Galata Perform'un sahibi, yöneticisi, yönetmen, oyuncu Yeşim Özsoy
Müstehak isimli yayının Aralık 2017 sayısındaki "Festivalin Ardından Sorular, Deneyimler ve Düşünceler…"
başlıklı yazısını şöyle bitirmiş:
"Her ne kadar oyunlar hakkında tek tük orada burada yazı çıksa da Fringe
festivallerinde olduğu gibi ya da ana festivallerin etrafında oluşan eleştiri
dinamiği gibi aynı gün hatta ertesi gün oyun hakkında eleştirilerin izlenim
yazılarının çıktığı bir alanı yaratmak lazım diye düşünüyorum. Zira eleştiri
kültürü değerli ve önemli bir alandır. Bizler işlerimizi yaparız ve kenara
çekiliriz. Yaptığımız şeyler seyircinin zihninden başka bir yerde yaşamaz. Oyun
metni üretsek bile yarattığımız şeyler yine de buzda yazı kalır. Bu nedenle
yazan çizen, fikir yürüten, emek veren eleştirmenlere ihtiyacımız vardır.
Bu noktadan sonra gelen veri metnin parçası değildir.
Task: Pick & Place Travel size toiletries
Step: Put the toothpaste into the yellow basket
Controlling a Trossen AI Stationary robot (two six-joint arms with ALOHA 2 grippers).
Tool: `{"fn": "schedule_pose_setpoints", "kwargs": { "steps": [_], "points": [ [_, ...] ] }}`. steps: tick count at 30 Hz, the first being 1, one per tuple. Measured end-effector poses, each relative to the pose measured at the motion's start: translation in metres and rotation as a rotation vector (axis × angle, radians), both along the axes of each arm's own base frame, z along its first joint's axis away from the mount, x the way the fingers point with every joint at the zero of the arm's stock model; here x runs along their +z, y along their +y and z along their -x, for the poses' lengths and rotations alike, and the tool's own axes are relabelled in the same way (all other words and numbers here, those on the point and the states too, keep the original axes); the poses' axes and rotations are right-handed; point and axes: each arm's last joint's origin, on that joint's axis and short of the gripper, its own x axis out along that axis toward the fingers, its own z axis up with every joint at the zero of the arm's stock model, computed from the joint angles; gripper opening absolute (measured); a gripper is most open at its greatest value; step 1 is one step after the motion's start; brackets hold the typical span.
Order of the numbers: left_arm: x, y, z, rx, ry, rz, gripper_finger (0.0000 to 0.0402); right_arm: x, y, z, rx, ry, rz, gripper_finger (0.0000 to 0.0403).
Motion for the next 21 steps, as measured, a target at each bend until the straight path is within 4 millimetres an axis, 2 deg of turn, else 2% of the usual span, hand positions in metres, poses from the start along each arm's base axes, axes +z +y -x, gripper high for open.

Yoksa
daha da kötüsü meydan, kendi hayatından sıkılmış, birkaç oyuna gideyim de bir
şeyler yazayım diyen herhangi bir bilgi birikimi olmayan, tiyatronun verdiği
emeği hiçe sayabilen, hatta bazen oyuna bile gitmeden iftiralar ve kulaktan
dolma bilgilerle oyunu eleştirme haddini kendinde gören bir takım saygı yoksunu
insana kalır. Bu insanların tiyatromuza verdiği zarar büyüktür. Bu nedenle
adlarını bile anma noktasında imtina etmek gerekir bence. Verilecek toplu bir
reaksiyon varsa onlara yönelik de olmalıdır. Çünkü yaptığımız iş özen ve
emek gerektirir. Bunun karşısında olan eleştirmen ya da seyirciden de minimumda
aynı özen ve emeği bekleriz. O da çok fazla bir şey değil, en azından oyunlara
gelmek kadar bir şeydir."
Muhtemelen dikkatlerden kaçacak bu paragrafı büyüterek bu yazının konusu
yaptım. Bir paragraf ama işgal ettiği yerden daha büyük içeriği var.